Having researched constrained optimization in R and having read the
"CRAN Task View: Optimization and Mathematical Programming" document
(http://cran.r-project.org/web/views/Optimization.html), I have been
experimenting with lsei() from the limSolve package. I have worked
through the simple examples in the limSolve user manual, but am
struggling to correctly set up and solve my problem.

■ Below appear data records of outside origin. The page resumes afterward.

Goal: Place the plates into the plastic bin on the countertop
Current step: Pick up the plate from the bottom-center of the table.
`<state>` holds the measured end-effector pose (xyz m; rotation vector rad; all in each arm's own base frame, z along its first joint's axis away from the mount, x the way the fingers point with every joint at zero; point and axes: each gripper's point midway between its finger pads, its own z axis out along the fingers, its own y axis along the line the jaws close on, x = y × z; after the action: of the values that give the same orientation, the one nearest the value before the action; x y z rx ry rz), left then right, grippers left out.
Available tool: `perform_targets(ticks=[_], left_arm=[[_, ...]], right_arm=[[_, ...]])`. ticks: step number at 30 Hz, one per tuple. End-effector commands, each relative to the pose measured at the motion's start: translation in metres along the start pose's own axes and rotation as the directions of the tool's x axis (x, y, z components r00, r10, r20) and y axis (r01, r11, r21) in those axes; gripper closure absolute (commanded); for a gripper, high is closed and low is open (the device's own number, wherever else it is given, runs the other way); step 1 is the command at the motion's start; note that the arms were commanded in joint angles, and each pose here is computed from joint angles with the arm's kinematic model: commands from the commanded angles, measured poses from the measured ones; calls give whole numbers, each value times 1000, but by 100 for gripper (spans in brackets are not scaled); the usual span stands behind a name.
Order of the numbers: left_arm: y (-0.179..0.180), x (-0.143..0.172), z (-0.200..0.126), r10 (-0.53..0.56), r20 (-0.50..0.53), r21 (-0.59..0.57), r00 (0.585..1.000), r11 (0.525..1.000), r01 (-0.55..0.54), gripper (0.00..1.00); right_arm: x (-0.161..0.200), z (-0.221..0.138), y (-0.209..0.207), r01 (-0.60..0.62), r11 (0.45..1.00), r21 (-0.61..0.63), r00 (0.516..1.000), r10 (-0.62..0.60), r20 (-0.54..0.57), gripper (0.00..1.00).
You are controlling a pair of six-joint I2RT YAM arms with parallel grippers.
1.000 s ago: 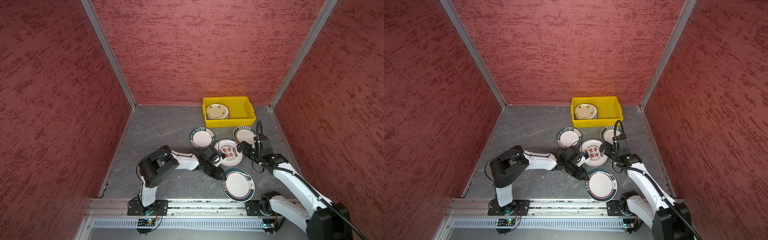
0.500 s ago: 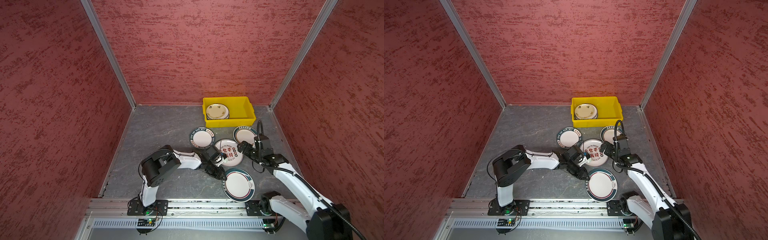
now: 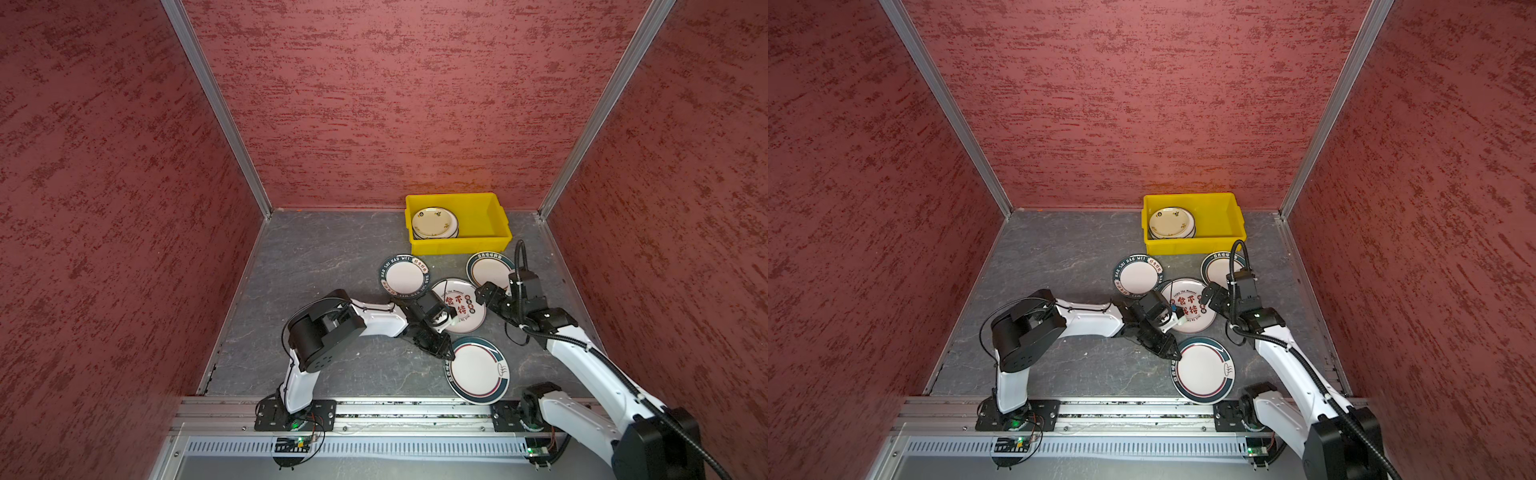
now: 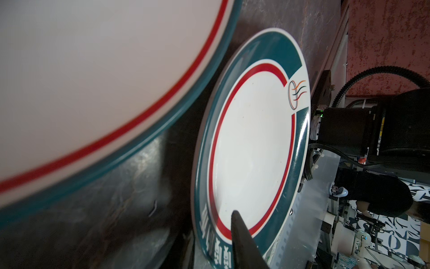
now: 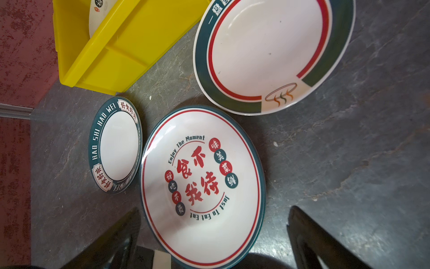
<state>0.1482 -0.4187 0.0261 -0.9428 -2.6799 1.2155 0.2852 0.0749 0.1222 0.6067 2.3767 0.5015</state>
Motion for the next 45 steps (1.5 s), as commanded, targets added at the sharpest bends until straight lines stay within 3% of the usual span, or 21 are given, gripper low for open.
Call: perform_targets(ticks=[1,19,22,45], left_arm=[[12,8,7,-10,-30,-48,999,999,9,74],[14,7,9,-17,-35,-62,999,998,15,82],[15,7,9,-18,-34,-64,999,998,16,89],[20,4,3,-28,-13,-125,1000,992,26,97]], right_arm=[[-10,-4,3,2,1000,1,999,-2,33,1],[-10,-5,-2,4,1000,13,999,-5,38,1],[-9,-5,-2,4,1000,12,999,-4,37,1],[-9,-6,-2,-3,1000,5,999,3,46,1]])
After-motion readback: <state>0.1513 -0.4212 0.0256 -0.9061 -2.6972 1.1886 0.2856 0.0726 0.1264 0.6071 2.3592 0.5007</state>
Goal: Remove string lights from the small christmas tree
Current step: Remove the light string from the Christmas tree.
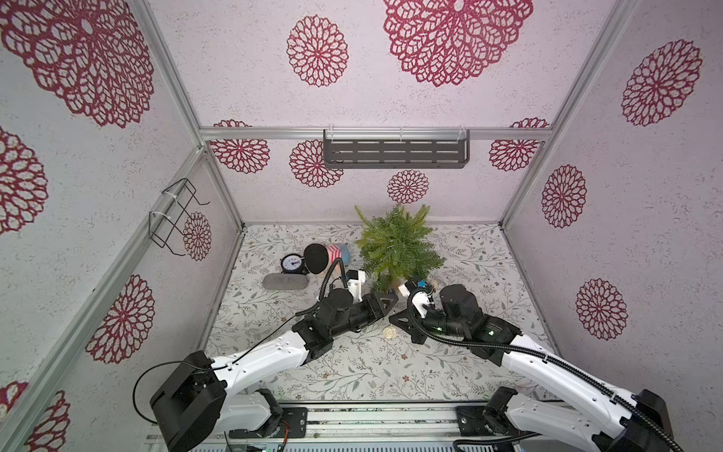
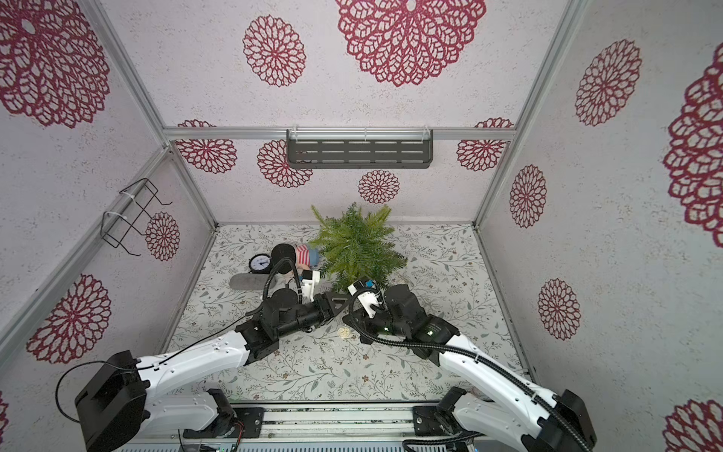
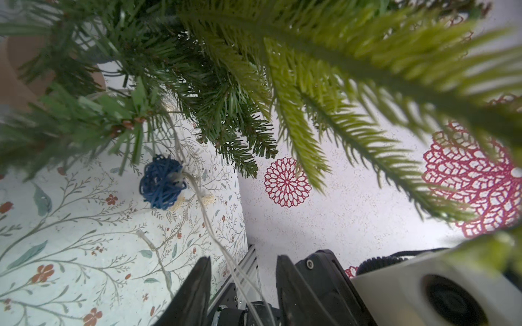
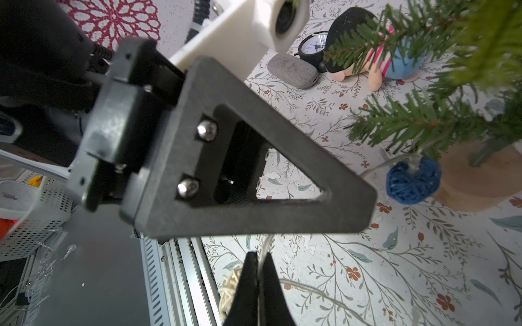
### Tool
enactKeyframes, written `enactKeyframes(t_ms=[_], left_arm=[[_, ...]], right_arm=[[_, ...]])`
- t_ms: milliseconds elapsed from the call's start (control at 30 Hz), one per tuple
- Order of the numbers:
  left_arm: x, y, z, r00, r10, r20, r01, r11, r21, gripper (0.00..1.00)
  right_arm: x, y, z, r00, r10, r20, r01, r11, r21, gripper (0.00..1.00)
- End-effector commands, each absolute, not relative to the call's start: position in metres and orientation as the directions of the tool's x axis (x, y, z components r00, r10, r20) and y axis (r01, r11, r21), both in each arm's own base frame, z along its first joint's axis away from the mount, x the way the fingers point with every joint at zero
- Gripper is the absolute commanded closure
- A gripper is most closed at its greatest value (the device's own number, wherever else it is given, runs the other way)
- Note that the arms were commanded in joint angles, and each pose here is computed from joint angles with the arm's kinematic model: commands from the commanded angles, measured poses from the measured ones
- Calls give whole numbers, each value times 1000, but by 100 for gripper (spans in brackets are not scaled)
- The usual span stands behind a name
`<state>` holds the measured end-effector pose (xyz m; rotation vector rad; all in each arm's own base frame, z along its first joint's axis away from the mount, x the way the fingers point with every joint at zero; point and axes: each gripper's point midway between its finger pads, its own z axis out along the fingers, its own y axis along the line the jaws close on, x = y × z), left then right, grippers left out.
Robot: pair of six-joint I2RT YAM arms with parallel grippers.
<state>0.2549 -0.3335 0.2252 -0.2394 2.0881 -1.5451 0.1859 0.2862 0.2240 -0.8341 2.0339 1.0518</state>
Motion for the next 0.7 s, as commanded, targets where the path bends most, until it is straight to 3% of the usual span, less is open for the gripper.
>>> enactKeyframes(t_ms=[0,267,667], left_arm=[[254,-344,248,-840,-440,-317,211,274,-939,65],[254,-344,258,-834,-449,-322,228,252,-941,82],[251,-327,268,-801,-469,-373,247,309,-919,96]], right_arm=[[186,289,229,-522,-221,-824,-803,454,387,100],[186,287,227,-522,-215,-825,-798,465,384,100],[188,292,228,-519,-216,-827,-800,462,382,100]])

My questions to anyone experienced in solving such problems and/or
with using lsei are the following:
- Do you think lsei() is the best function to use to solve this
problem? I need to be able to set equality constraints and the problem
is non-linear, which appears to rule out most other options (optim()
for example)
Assuming lsei() is appropriate:
- The lsei() documentation states that matrix 'A' is a "a numeric
matrix containing the coefficients of the quadratic function to be
minimised, (Ax - b)^2..." and that vector 'B' is a "numeric
vector
containing the right-hand side of the quadratic function to be
minimized".
- Assume that y = sum((Ax - b)^2) is the quadratic function to be minimized.
- Are the "coefficients of the quadratic function to be minimized"
'A'
and 'b' respectively? If so, how are they entered in matrix 'A'?
I.e.
is column 1 of 'A' = all the A's, column 2 of 'A' = all the
B's and
each row of 'A' a new argument of sum()? (In my case, a new data
point?)
- Alternatively, are the "coefficients of the quadratic to be
minimized" the coefficients after expanding y = (Ax - b)^2)? In which
case you would have: y = (A^2)*(x^2) -2Ab*x + b^2. Defining '(A^2)' as
'd', '2Ab' as 'e' and 'b^2' as 'f' would
then give you y = d(x^2) -ex
+ f, with the coefficients being 'd', 'e' and 'f'
respectively. If
this is the case, again how are they entered into matrix 'A' and in
what order?
My apologies for the verbose posting - I have attempted to be as
concise as possible.
R version: 2.9.2
OS: Windows 7, 64-bit
limSolve version: 1.5.1
Regards,
Liam